Decision Report 201605262

  • Case ref:
    201605262
  • Date:
    September 2017
  • Body:
    Orkney NHS Board
  • Sector:
    Health
  • Outcome:
    Some upheld, recommendations
  • Subject:
    clinical treatment / diagnosis

Summary

Ms C, who works for an advocacy and support agency, complained on behalf of her client (Mrs A). Mrs A was referred by her GP to hospital as she had an umbilical hernia. She had tests involving her chest, abdomen and pelvis which led to a suspicion of cancer, and a letter was sent to her GP advising that at the same time as her hernia was repaired, a biopsy would be taken. After these procedures, Mrs A was advised that it was likely that she had cancer. She was reviewed at a subsequent appointment where it was confirmed that she had advanced malignant disease.

Ms C complained about the way in which Mrs A had been told about her diagnosis and that she had not been given full information about the surgical procedures she was to undergo. She also said that the board had delayed in reaching a diagnosis and delayed in responding after Ms C made these complaints to them.

We found that Mrs A had been alone when her diagnosis was given to her and that no effort had been made to try to contact her husband before she was given bad news. We found little evidence that the procedures and the risks had been fully explained to Mrs A, despite the fact that she had signed the consent form as having understood. We upheld these aspects of the complaint. Although Mrs A felt that there had been a delay in diagnosing her, we found no evidence of this. She was seen within a month of referral, and tests were carried out in a timely way. We did not uphold this aspect of the complaint.
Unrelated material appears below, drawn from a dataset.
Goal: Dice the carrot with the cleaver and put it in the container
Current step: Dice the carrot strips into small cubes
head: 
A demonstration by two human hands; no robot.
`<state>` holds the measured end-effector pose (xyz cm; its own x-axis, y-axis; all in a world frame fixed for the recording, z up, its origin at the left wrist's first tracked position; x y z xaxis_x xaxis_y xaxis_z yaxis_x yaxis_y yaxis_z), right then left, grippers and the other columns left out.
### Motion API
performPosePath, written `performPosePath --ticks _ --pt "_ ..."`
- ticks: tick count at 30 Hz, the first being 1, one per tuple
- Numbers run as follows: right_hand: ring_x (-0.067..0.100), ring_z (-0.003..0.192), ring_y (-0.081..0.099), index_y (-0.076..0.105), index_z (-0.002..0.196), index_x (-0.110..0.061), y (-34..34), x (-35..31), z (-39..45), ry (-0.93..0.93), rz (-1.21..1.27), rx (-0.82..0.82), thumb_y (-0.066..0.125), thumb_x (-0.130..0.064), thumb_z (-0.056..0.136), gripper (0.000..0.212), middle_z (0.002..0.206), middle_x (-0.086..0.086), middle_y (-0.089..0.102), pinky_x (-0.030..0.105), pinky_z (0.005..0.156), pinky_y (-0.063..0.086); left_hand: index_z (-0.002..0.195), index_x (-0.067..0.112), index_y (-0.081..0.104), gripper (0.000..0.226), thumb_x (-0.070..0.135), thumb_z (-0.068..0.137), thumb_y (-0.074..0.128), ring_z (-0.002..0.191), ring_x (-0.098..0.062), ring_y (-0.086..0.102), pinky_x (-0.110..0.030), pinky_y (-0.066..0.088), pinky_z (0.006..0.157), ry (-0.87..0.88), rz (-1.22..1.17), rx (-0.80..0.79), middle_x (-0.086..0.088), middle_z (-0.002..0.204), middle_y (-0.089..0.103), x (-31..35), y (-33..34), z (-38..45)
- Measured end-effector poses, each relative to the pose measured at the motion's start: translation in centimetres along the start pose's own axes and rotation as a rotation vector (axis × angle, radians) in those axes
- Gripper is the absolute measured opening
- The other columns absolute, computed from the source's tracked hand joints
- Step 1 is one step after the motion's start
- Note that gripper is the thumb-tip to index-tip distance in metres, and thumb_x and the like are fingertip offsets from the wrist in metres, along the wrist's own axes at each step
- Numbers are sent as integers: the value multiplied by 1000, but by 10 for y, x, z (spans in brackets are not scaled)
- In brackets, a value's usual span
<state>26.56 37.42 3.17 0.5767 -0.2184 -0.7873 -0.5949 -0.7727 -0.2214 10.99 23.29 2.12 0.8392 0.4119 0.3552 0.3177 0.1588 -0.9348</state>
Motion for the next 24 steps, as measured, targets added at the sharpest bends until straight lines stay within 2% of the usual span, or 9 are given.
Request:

However, we did find that when the board came to consider Ms C's complaints, they took too long, so we upheld this aspect of the complaint.

Recommendations

What we asked the organisation to do in this case:

  • The board should send Mrs A a formal letter apologising for failing to attempt to involve her husband or another supporter when she was given bad news.
  • The board should send Mrs A a formal letter apologising for failing to discuss the risks of surgery with her.
  • The board should send Mrs A a formal letter apologising for the delays in responding to her complaint.

What we said should change to put things right in future:

  • The board should ensure as far as possible that when patients are receiving bad news, they are personally supported by a friend or family member.
  • The board should ensure that prior to elective surgery, a full explanation is given to the patient including information about the risks entailed. This conversation should be documented.

In relation to complaints handling, we recommended:

  • The board should complaints should be responded to within the stated timeframes. Where this is not possible, the complainant should be updated.

We have asked the organisation to provide us with evidence that they have implemented the recommendations we have made on this case by the deadline we set.